Xu Bin: When India changed the way they calculate their GDP, there was all this criticism. Two years later, who remembers that? I think Prime Minister Modi is doing the right thing: adjusting India’s GDP growth rate to a level higher than China’s, in order for the Indian people to keep up their morale in the economic race between the two countries.
Everyone has expectations, and these are not necessarily rational. That's the core of Keynesian theory, which is called animal spirits. It is a very good concept, but people think it's about the irrational. In fact it's about expectations. People's expectations are the most important determinant.

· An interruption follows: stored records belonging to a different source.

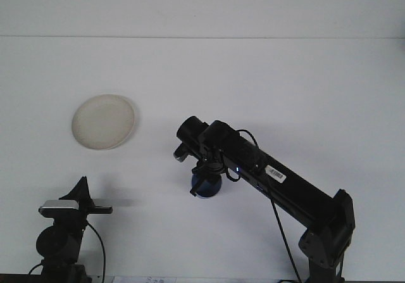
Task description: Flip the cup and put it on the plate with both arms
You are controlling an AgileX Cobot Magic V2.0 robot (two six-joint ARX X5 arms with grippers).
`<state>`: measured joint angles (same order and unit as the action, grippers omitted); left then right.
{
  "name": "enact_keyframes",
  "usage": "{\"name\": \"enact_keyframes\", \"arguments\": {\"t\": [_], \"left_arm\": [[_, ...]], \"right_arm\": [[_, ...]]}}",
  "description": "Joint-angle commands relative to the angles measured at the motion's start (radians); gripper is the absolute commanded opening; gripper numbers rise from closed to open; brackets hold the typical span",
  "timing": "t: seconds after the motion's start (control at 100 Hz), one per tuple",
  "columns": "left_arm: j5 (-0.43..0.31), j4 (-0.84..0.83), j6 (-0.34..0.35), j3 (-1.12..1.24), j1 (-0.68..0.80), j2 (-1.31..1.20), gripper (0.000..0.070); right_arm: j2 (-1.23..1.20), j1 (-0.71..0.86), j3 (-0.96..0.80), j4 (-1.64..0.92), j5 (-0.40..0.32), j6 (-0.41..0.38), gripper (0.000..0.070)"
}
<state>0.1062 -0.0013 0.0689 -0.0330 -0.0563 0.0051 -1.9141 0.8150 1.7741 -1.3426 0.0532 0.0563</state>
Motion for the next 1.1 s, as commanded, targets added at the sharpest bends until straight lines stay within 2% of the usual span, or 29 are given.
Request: {"name": "enact_keyframes", "arguments": {"t": [0.0,0.49,0.55,0.59,0.71,0.88,0.93,1.02,1.09], "left_arm": [[0.001,0.01,0.005,0.019,0.0,-0.002,0.0016],[0.001,0.01,0.005,0.019,0.0,-0.002,0.0016],[0.001,0.01,0.005,0.019,0.0,-0.002,0.0016],[0.001,0.01,0.005,0.019,0.0,-0.002,0.0016],[0.001,0.01,0.005,0.019,0.0,-0.002,0.0016],[0.001,0.01,0.005,0.019,0.0,-0.002,0.0016],[0.001,0.01,0.005,0.019,0.0,-0.002,0.0016],[0.001,0.01,0.005,0.019,0.0,-0.002,0.0016],[0.001,0.01,0.005,0.019,0.0,-0.002,0.0016]], "right_arm": [[-0.032,0.011,0.027,-0.024,0.0,0.013,0.0002],[-0.054,0.013,0.027,0.01,0.0,0.019,0.0004],[-0.064,0.013,0.027,0.011,0.0,0.019,0.0023],[-0.068,0.014,0.027,0.009,0.0,0.018,0.0058],[-0.07,0.019,0.027,0.014,0.0,0.015,0.0231],[-0.07,0.024,0.027,0.014,0.0,0.012,0.0268],[-0.07,0.023,0.027,0.014,0.0,0.011,0.0324],[-0.068,0.023,0.034,-0.002,0.0,0.011,0.0467],[-0.061,0.022,0.051,-0.017,0.0,0.012,0.0495]]}}
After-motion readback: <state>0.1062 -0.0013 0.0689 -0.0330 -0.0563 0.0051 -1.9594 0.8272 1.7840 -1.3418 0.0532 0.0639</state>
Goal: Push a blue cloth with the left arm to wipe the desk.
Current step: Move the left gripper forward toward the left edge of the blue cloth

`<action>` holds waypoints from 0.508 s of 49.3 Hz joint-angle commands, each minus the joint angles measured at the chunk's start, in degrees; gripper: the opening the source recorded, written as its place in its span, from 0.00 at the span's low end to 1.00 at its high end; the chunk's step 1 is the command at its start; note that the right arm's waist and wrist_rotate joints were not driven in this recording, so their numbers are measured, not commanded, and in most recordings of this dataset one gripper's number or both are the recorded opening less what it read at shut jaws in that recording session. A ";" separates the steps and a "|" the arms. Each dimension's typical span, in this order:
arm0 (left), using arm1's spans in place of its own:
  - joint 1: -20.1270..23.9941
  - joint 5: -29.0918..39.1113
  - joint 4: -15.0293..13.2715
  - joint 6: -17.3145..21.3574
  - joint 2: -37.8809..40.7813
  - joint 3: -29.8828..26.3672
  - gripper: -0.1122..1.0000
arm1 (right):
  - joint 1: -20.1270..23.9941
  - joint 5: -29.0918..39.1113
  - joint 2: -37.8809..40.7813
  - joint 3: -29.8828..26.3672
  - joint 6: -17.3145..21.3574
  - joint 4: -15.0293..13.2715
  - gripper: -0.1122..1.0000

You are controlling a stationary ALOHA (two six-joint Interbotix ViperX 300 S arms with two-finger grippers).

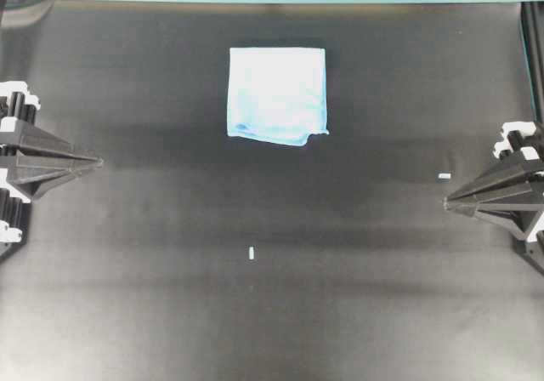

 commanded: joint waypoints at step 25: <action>7.38 -3.25 2.29 -0.26 22.15 -6.94 0.11 | 0.00 6.15 0.44 -0.70 0.09 0.09 0.11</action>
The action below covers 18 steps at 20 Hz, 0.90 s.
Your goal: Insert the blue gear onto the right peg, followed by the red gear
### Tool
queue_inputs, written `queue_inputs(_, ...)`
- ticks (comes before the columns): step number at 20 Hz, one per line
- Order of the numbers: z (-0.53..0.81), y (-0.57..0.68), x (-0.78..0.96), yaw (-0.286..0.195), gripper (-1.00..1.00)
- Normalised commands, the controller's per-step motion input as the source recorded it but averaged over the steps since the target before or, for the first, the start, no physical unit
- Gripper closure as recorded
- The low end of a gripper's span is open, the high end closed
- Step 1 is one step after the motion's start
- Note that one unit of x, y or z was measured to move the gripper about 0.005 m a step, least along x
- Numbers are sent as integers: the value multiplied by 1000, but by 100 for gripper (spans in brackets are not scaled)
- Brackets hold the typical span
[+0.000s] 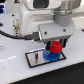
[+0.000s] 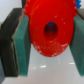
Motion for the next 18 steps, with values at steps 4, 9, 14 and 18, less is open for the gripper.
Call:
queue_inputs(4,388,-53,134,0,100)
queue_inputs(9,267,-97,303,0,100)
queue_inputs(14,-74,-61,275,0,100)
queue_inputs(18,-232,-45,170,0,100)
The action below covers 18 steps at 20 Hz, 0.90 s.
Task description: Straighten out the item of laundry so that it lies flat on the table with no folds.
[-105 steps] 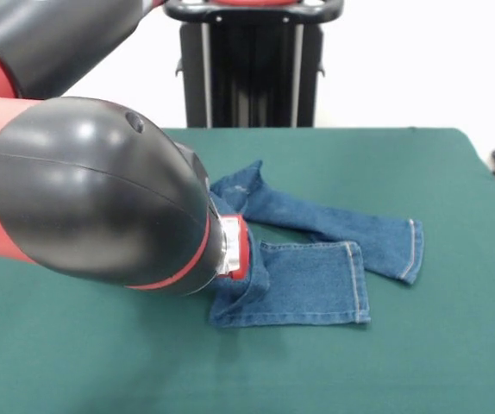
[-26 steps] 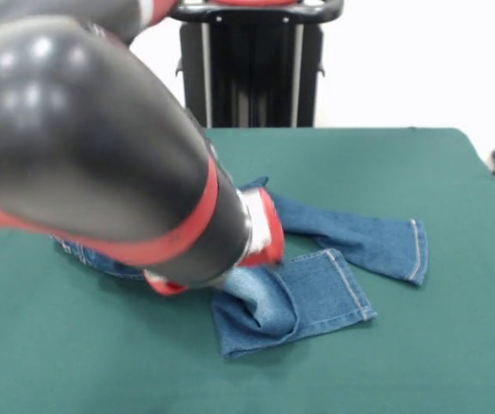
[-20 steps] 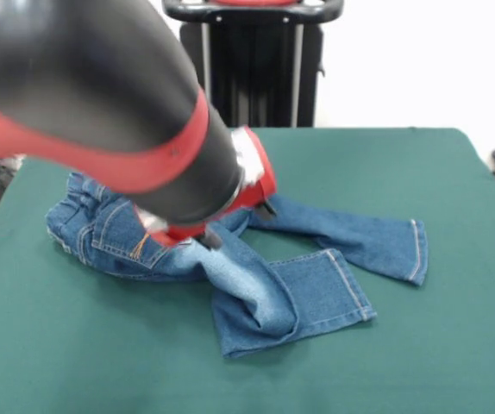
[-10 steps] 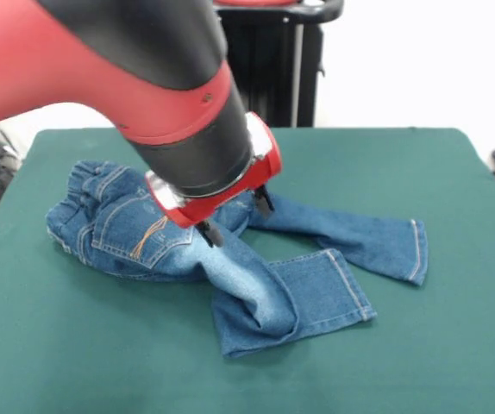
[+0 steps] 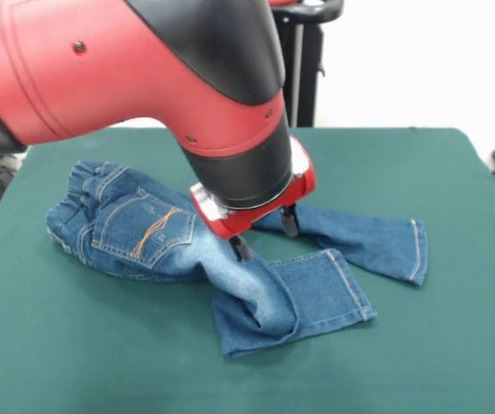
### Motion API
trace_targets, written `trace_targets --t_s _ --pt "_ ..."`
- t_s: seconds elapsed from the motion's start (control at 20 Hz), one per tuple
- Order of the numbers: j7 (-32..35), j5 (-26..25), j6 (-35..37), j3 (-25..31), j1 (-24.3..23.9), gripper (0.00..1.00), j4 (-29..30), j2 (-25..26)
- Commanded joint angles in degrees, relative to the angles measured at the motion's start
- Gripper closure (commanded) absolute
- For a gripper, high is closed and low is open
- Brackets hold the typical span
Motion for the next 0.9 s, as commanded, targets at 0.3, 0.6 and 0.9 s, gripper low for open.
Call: trace_targets --t_s 0.3,0.6,0.9 --pt "13.34 4.56 -8.19 -12.51 4.32 0.00 9.06 -2.85" --pt "11.87 6.15 -10.35 -14.77 5.57 0.00 9.91 -3.90" --pt "12.00 7.45 -12.91 -17.52 7.11 0.00 10.11 -4.22"
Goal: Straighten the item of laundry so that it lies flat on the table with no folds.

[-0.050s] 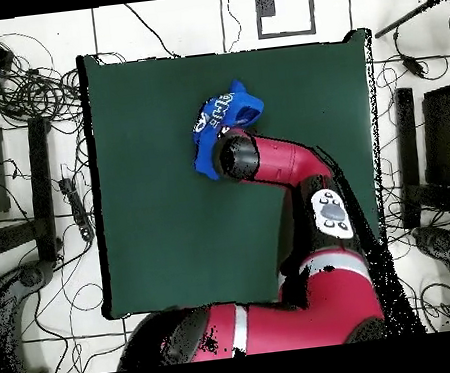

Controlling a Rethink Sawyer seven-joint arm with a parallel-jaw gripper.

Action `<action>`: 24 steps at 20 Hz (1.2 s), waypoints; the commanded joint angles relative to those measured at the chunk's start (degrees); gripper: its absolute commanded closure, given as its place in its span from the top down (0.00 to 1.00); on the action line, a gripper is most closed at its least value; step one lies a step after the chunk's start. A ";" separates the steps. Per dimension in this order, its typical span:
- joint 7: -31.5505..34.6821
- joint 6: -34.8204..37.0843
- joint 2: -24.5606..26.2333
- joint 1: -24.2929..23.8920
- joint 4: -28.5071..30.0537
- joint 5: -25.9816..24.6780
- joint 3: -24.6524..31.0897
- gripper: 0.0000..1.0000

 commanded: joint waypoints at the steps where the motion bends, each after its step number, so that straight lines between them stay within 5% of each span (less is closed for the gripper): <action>1: 19.03 -1.75 -6.49 4.46 12.45 5.63 1.39 1.00; 13: 18.49 -2.99 -1.97 8.38 8.95 11.30 -1.32 1.00; 24: 9.19 -6.40 7.54 1.06 0.52 8.99 1.52 1.00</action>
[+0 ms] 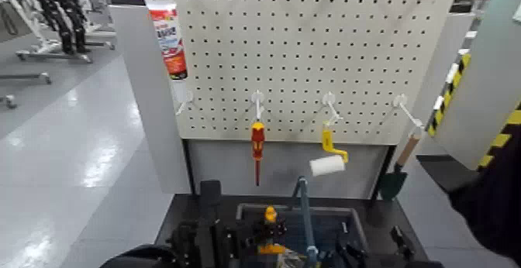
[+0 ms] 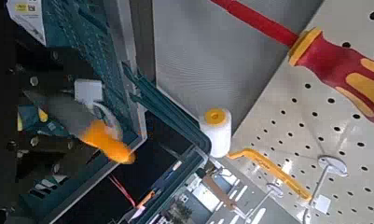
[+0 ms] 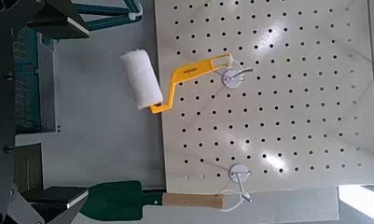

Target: Put the yellow paint brush into the crate.

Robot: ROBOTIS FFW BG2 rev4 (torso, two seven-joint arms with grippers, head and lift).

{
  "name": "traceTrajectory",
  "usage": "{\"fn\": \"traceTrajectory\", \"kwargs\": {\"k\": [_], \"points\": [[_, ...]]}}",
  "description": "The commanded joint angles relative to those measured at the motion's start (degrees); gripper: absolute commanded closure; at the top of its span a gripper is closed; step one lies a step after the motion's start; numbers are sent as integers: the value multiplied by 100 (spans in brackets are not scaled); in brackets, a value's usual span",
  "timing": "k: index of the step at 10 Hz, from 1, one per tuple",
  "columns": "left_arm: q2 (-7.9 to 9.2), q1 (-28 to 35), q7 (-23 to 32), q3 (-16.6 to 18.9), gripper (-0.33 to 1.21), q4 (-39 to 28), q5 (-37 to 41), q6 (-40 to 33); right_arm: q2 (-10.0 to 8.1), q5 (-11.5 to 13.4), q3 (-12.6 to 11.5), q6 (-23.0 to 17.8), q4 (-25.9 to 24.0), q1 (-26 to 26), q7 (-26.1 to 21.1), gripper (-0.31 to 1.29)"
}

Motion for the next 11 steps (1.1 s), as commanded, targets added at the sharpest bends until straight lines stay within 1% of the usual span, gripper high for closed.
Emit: {"fn": "traceTrajectory", "kwargs": {"k": [1,3,5,6,7,8,9,11], "points": [[0,40,77,186,4,-244,-192,42,0,0,-9,0,-3,24,-9,12],[18,154,252,590,11,-859,-1114,139,9,0,-18,0,-11,33,0,12],[26,392,542,837,11,-1334,-1607,34,18,0,-26,0,-11,42,0,12],[26,523,586,898,11,-1457,-1703,-151,18,-9,-18,0,-11,42,0,12],[26,726,753,1004,11,-1659,-1906,-441,18,0,-18,0,-11,42,0,12],[-18,1016,1043,1144,11,-1949,-2319,-696,18,0,-18,0,-11,42,-9,12],[-132,1314,1281,1320,11,-2169,-2784,-1021,27,0,-26,0,-20,50,0,12],[-290,1754,1527,1592,12,-2345,-3277,-1513,27,-9,-35,0,-29,59,0,12]]}}
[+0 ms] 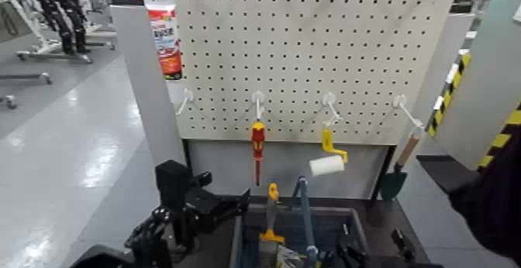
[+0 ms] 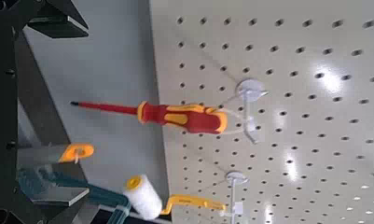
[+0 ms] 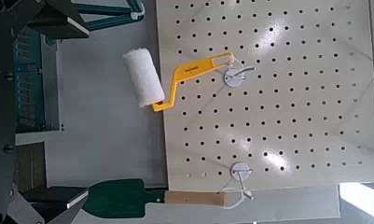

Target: Put the yellow paint brush into the crate.

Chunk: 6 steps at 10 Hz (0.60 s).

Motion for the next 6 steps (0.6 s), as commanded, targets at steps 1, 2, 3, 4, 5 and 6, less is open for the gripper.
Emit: {"fn": "traceTrajectory", "kwargs": {"k": [1,2,3,4,5,6], "points": [[-144,555,300,282,13,-128,-564,-699,1,-34,-11,0,-8,15,9,12],[-152,783,520,361,14,-172,-678,-857,9,-60,-28,0,-8,32,26,12],[-161,1012,766,422,14,-189,-713,-980,9,-60,-37,-9,-8,41,35,12],[-161,1188,950,431,14,-198,-810,-1086,18,-69,-46,-9,-8,50,44,12],[-161,1320,1179,396,14,-242,-968,-1209,18,-78,-46,-18,-17,59,62,12],[-161,1443,1372,343,14,-277,-1073,-1297,18,-69,-55,-61,-8,67,97,12]]}}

I have two views about the slowdown of the Chinese economy. One is that there is clearly a fundamental decline in the supply side, the driving force of the economy. I don't put much weight on the so-called aging population theories, I do not think that this is a major factor in the slowdown. My view is that China is becoming more and more advanced, so the room for imitation and catching-up is getting smaller and smaller, so potential GDP growth rate is going down. Another factor is that you require a different quality of labour. In the past, unskilled labour was enough, now you need skilled labour.
My second view is that although China’s GDP growth is going down, five to ten years later it may be going up. The reasoning behind this is simple. I do not believe that, as a country becomes more and more high-income, its potential GDP will be destined to grow less and less. Potential GDP depends on the production function. If entrepreneurs are given more freedom to create, if more Chinese talents return from overseas, imagine how much potential GDP China can achieve. I think that is what should be looked at.
I agree with Zhu Tian that the slowdown has something to do with the overuse of a tightening policy. I think now, especially in terms of the allocation of credit, if you're tightening it in the name of deleveraging, you are hurting private companies the most. If your policies are in favour of China's private sector, China will develop. It's driven by potential GDP, which depends on efficiency and the quality of inputs. And I think that both in terms of efficiency and quality of inputs, down the road, China will have a beautiful run.
So I tell all my EMBA students, "Do not move to other countries. The opportunities are here for you, for your kids, and for your companies."